* **TASK BRIEF**:
Whenever an image turns up, omit it and return the remaining data exactly.

* **DATA SEGMENT**:
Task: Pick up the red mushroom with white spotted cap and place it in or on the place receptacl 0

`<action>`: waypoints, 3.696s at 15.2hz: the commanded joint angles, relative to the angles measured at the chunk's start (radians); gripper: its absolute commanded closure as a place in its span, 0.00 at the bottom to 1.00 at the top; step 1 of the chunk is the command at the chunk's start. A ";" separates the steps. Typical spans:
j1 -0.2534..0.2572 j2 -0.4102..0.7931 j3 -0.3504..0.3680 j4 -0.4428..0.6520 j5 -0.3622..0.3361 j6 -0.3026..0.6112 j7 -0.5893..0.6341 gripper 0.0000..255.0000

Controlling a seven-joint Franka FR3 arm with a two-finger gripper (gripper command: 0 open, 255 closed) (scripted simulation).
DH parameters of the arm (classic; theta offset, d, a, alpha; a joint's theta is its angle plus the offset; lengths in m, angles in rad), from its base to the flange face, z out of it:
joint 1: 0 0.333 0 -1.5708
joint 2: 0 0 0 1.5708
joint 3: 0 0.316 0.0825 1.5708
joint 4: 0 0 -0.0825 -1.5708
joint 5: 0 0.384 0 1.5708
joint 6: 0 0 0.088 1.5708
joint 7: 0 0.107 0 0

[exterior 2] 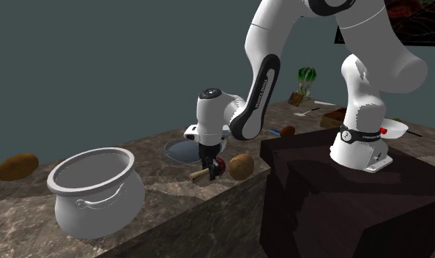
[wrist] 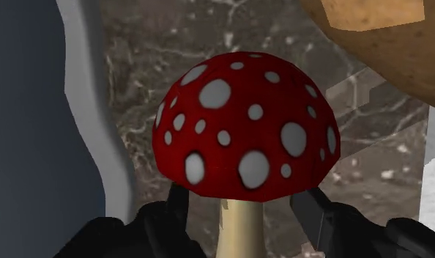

* **ANSWER FOR THE TASK**:
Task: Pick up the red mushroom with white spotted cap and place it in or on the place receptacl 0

`<action>`: waypoints, 3.696s at 15.2hz: the commanded joint angles, relative to the angles measured at the chunk's start (radians); gripper: its absolute commanded closure as a place in its span, 0.00 at the bottom to 1.00 at the top; step 1 of the chunk is the command at the chunk's start. A ";" separates the steps. Typical spans:
j1 -0.2534..0.2572 j2 -0.4102..0.7931 j3 -0.3504..0.3680 j4 -0.4428..0.6520 j5 -0.3622..0.3361 j6 -0.3026..0.6112 j7 -0.5893..0.6341 gripper 0.0000..255.0000

Controlling a seven-joint Franka FR3 arm with a two-finger gripper (gripper command: 0 open, 255 closed) (scripted simulation).
DH parameters of the arm (classic; theta offset, d, a, alpha; a joint's theta is its angle plus the offset; lengths in m, angles in rad), from its base to the flange face, z out of it:
joint 1: 0 0.333 0 -1.5708
joint 2: 0 0 0 1.5708
joint 3: 0 0.316 0.0825 1.5708
joint 4: 0 0 -0.0825 -1.5708
joint 5: 0 0.384 0 1.5708
joint 6: 0 0 0.088 1.5708
joint 7: 0 0.107 0 0

[exterior 2] 
[wrist] 

This exercise has now been finished.